## Work item
Every line holding the word "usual" should be copied from the material.

## Data provided

%%

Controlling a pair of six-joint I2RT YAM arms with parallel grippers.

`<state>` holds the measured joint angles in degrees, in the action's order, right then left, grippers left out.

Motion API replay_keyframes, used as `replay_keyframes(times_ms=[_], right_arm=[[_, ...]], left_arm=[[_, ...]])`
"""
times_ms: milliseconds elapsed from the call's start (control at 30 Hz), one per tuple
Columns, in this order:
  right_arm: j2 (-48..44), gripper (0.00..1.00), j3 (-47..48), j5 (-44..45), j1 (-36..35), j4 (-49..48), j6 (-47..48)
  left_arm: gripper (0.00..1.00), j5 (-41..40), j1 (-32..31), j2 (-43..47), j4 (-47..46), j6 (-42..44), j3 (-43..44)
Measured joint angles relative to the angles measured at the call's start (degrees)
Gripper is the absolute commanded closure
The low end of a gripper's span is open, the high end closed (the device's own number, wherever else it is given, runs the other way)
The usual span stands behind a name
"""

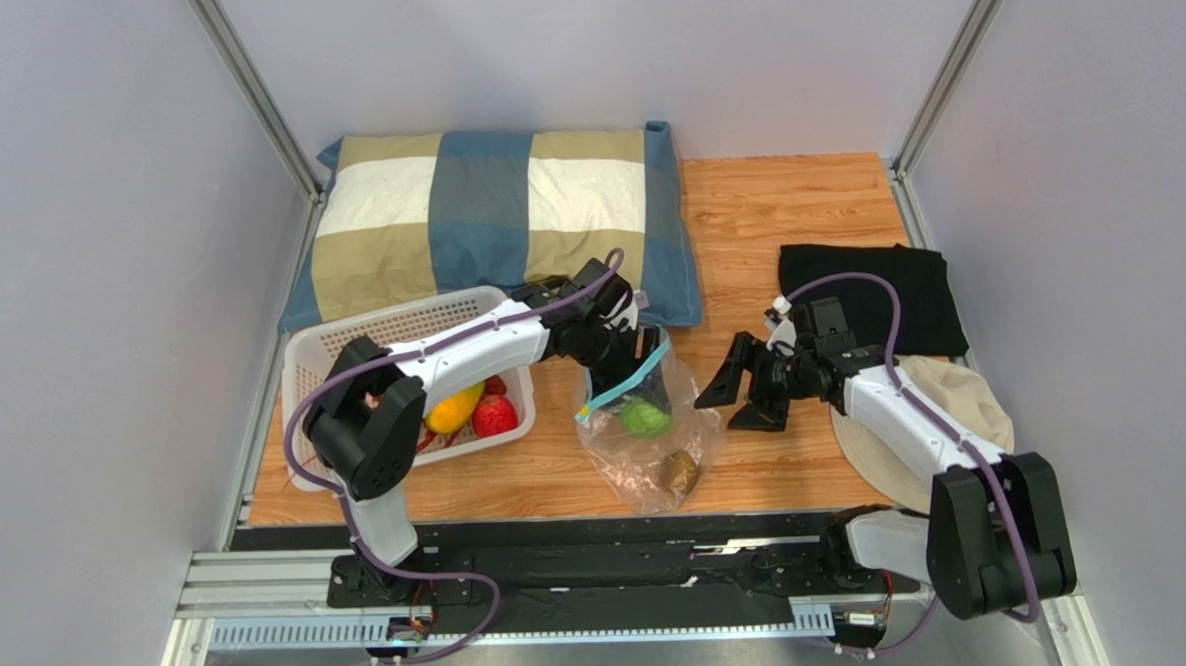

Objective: Open the zip-top bag and remove the fake food

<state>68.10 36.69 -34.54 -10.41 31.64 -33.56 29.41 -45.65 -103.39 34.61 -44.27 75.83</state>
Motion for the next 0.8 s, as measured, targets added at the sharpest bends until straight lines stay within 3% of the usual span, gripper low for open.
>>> replay_keyframes(times_ms=[100, 233, 433, 533, 600, 700, 800], right_arm=[[3.08, 0.78, -0.90, -1.75, -0.02, -5.55, -1.55], [4.15, 0.83, -0.83, -1.09, -0.02, -7.91, -2.21], [8.76, 0.85, 4.92, 3.61, -0.02, -4.83, 1.09], [12.79, 0.77, 10.34, 6.10, 0.00, -2.56, 3.98], [14.91, 0.61, 14.40, 7.80, -0.02, -0.22, 5.86], [16.50, 0.41, 20.50, 10.75, -0.02, 4.39, 8.50], [16.63, 0.26, 26.34, 13.84, -0.39, 10.12, 10.62]], left_arm=[[1.00, -0.59, 0.04, 2.40, 1.95, 0.79, 0.00], [1.00, -4.48, 0.11, 5.22, 5.88, 2.45, 0.79], [1.00, -18.27, 0.72, 14.71, 14.75, 5.79, 1.07], [1.00, -24.02, 2.49, 24.22, 18.49, 7.50, 0.48], [1.00, -26.47, 5.68, 31.10, 20.17, 8.44, -0.15], [1.00, -27.85, 15.06, 38.16, 21.24, 9.60, -1.46], [1.00, -27.71, 24.57, 38.99, 21.55, 10.23, -2.69]])
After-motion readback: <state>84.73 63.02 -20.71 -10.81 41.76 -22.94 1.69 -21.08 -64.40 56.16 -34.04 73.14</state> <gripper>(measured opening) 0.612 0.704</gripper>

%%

## Result for this task
The usual span stands behind a name
Motion for the next 0.8 s, as measured, targets added at the sharpest bends until straight lines stay within 3% of the usual span, gripper low for open.

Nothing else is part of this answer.